Line 710 is the profile baseline, i.e. the expected throughput and
lines 720 and 730 are the upper and lower bounds respectively. The
resolution in which the data is presented is one hour. As can be
noted, exceptional behavior detected by lower bound violation at
approximately 9:00 am. FIG. 7B depicts an exemplary and
non-limiting graph representing the expected daily activity in a
resolution of ten minutes. As can be seen, the observed activity,
line 750, is nosier. However, the upper and lower bounds are
adjusted to capture the noise. Here, an exceptional behavior is
detected by an increased activity and a lower bound violation.
[0048] The procedure described herein for creating a throughput
profile adaptively produces a service function's profile according
to the observed activity. That is, the type of a profile created
for a function can be replaced with a new type of profile as the
behavior of the function is changed. For example, if for a service
function a low activity is observed, then an LFA profile is
generated.
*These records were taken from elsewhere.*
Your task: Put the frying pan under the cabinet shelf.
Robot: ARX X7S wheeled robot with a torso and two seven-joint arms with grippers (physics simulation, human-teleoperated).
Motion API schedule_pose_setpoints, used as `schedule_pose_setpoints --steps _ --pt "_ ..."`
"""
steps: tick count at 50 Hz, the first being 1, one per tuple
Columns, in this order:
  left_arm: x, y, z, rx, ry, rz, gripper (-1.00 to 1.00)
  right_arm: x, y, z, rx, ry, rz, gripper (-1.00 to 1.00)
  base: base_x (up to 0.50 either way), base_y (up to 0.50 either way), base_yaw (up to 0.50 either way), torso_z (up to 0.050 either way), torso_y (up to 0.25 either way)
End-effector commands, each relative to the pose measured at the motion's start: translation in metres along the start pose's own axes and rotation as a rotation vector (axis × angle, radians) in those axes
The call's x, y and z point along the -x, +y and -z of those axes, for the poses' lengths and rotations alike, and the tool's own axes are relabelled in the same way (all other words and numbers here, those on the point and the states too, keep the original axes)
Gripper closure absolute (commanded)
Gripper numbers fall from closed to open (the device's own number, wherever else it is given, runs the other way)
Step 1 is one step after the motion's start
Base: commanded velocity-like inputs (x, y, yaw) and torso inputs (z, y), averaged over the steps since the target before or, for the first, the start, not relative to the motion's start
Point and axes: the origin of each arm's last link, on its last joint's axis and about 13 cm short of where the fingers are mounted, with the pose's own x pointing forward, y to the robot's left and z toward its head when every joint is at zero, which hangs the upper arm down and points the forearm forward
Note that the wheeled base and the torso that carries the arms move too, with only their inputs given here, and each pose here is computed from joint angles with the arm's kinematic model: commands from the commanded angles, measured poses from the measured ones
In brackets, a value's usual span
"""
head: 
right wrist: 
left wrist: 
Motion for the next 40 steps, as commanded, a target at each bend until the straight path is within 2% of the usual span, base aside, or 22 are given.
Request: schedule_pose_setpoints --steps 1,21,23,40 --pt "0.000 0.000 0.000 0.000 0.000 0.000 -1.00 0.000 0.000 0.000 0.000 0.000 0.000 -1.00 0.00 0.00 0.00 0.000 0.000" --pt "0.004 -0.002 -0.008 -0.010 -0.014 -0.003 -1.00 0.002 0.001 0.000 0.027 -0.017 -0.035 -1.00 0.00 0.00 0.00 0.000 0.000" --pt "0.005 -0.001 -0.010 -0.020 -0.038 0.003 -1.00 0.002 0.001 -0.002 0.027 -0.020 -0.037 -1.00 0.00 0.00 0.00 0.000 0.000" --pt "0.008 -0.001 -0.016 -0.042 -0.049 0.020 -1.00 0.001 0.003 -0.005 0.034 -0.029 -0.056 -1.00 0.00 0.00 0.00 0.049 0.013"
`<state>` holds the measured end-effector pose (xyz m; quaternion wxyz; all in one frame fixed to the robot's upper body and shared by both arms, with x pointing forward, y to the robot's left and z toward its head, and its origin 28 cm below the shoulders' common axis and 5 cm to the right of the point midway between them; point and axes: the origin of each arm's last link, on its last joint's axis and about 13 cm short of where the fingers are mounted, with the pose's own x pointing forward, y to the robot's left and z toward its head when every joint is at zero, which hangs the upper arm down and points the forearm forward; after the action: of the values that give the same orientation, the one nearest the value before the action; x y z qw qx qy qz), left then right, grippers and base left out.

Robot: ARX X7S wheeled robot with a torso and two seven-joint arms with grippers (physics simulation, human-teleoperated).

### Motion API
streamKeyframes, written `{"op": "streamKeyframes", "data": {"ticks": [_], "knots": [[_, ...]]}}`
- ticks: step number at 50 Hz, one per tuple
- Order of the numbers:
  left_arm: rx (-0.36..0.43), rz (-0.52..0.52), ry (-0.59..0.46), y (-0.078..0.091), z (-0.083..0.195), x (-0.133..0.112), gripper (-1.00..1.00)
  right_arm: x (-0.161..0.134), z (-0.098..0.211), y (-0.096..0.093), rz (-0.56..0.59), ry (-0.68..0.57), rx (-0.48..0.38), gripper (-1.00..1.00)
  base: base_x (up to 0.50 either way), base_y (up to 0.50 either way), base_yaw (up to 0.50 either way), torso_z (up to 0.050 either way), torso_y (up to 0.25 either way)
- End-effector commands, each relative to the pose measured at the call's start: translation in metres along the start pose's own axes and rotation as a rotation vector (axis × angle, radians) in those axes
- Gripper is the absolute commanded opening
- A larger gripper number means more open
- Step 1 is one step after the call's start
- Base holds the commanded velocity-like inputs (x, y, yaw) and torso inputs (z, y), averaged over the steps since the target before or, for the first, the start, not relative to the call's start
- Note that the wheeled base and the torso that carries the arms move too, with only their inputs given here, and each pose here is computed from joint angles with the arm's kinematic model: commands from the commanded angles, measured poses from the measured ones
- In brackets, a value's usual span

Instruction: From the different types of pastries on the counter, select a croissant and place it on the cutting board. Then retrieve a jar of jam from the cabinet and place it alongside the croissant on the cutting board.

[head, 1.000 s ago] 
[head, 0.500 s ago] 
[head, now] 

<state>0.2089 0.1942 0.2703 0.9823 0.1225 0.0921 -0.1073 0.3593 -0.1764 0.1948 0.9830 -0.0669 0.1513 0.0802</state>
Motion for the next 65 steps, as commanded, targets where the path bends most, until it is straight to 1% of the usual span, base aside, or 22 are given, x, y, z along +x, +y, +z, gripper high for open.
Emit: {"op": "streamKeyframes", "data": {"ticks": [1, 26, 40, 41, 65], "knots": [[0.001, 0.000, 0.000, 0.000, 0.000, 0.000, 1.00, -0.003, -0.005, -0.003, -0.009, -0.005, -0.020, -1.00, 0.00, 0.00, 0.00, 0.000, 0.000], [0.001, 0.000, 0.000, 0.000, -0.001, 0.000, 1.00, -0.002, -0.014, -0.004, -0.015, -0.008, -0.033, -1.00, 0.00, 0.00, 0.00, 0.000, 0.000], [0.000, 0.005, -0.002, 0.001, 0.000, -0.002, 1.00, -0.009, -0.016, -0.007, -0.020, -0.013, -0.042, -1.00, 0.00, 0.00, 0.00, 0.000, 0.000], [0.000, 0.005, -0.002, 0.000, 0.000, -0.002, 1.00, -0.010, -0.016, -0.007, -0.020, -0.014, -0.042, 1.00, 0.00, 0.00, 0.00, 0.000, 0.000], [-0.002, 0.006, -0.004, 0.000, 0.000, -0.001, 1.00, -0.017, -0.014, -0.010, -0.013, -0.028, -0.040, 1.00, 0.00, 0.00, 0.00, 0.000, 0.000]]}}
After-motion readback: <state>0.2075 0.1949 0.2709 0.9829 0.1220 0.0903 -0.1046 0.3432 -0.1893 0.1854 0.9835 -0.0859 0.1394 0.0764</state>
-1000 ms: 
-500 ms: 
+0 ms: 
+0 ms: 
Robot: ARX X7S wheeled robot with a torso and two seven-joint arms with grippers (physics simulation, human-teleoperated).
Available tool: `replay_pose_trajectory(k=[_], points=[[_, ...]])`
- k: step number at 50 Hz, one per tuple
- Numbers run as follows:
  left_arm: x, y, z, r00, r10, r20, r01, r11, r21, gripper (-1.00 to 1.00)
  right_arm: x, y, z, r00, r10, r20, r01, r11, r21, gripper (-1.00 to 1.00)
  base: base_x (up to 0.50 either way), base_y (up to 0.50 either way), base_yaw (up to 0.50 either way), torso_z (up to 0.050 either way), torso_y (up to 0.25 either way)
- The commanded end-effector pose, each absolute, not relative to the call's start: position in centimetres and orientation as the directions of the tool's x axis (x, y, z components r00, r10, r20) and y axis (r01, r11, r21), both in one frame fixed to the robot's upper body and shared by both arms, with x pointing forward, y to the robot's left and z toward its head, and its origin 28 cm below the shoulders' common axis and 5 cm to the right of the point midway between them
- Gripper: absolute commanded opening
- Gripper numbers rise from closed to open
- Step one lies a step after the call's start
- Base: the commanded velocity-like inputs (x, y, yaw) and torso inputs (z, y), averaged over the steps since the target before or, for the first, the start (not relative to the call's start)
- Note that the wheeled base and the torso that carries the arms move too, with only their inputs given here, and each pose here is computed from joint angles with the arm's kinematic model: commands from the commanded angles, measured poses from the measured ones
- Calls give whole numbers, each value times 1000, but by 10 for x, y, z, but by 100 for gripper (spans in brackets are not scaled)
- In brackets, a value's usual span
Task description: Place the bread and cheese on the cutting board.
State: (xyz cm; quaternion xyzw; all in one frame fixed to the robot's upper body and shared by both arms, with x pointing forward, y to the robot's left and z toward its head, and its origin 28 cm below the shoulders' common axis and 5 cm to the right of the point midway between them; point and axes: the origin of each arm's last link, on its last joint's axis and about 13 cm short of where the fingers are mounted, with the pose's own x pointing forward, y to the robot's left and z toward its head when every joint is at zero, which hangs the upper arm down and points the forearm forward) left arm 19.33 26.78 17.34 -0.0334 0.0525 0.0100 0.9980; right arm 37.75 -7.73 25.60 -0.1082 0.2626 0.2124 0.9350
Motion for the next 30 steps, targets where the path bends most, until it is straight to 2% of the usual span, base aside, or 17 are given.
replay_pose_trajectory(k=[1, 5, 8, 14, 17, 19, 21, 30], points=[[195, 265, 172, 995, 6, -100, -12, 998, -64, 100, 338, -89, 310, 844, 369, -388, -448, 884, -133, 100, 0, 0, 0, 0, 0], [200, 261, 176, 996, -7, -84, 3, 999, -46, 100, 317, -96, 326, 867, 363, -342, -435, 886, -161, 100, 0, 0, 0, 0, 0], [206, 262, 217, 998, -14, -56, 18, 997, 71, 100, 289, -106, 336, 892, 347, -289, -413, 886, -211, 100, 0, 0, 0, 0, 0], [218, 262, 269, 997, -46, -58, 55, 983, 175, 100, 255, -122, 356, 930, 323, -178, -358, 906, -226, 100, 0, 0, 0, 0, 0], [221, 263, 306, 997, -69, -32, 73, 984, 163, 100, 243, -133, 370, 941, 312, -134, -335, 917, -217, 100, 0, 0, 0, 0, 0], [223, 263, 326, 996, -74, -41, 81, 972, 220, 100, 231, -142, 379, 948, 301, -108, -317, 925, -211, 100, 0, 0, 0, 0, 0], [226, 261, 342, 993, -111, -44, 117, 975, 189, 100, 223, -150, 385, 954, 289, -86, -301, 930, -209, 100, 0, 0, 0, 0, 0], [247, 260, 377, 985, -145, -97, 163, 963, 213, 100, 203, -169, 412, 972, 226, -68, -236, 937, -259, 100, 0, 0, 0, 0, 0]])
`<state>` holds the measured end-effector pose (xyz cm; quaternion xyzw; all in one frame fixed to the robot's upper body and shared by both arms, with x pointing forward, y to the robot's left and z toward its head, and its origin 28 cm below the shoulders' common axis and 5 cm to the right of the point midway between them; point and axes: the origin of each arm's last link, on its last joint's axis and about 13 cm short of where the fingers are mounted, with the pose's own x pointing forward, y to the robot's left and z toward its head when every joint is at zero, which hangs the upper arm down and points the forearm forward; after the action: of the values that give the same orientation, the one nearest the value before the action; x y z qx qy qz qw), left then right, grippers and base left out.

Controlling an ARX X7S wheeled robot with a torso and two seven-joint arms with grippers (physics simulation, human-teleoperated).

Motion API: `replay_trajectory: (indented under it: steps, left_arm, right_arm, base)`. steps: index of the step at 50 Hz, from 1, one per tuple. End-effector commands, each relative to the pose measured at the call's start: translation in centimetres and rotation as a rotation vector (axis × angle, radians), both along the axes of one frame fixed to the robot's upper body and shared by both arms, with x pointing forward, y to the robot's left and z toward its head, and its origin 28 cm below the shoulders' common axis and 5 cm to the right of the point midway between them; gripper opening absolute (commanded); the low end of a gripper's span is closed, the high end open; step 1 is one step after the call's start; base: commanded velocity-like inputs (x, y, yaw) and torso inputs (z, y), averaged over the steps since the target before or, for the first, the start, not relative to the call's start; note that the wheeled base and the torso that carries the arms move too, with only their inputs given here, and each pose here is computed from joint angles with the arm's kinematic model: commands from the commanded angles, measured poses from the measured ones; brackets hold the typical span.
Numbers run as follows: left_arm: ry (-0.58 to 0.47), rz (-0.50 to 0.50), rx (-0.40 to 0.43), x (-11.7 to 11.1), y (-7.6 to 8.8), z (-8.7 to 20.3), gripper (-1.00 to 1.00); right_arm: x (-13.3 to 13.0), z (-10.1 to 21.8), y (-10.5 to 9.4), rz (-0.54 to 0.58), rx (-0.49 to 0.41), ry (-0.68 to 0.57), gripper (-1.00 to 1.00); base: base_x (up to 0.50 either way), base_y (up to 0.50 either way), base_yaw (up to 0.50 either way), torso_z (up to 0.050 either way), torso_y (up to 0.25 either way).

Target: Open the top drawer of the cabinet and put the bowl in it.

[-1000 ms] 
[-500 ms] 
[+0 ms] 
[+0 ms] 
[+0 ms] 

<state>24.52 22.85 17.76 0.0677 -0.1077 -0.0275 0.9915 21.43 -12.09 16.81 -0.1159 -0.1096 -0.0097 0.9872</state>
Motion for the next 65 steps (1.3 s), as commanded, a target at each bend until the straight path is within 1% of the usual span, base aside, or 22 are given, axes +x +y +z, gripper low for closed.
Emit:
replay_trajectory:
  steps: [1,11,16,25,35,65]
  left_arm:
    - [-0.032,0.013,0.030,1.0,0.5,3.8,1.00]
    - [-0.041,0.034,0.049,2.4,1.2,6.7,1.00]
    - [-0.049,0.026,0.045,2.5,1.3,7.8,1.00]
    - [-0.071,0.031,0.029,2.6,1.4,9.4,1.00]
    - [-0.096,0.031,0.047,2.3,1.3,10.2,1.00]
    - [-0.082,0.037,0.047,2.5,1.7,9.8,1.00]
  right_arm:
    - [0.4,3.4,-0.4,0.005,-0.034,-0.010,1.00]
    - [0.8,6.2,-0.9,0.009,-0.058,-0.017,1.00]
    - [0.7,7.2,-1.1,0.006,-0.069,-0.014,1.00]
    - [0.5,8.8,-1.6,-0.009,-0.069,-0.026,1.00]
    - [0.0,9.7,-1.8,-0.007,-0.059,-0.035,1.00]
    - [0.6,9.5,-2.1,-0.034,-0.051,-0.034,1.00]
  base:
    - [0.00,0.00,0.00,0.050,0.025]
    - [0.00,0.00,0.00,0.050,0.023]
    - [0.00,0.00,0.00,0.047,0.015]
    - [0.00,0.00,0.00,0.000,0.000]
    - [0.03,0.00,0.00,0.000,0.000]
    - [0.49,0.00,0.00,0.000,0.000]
However, if there is a sharp increase in the activity an
HFA profile is generated and replace the LFA profile.
[0049] Referring to FIG. 8, a non-limiting and exemplary flowchart
S120 describing the execution of the forecasting procedure in
accordance with an exemplary embodiment of the invention is shown.
The forecasting procedure determines if a total daily throughput
can be predicted based on the historical throughput data. To
forecast the throughput an assumption is made that the total daily
activity in the considered history is accurate. Furthermore, to
correctly predict the throughput variables, effects such as
seasonality, trends, and special events are taken into account.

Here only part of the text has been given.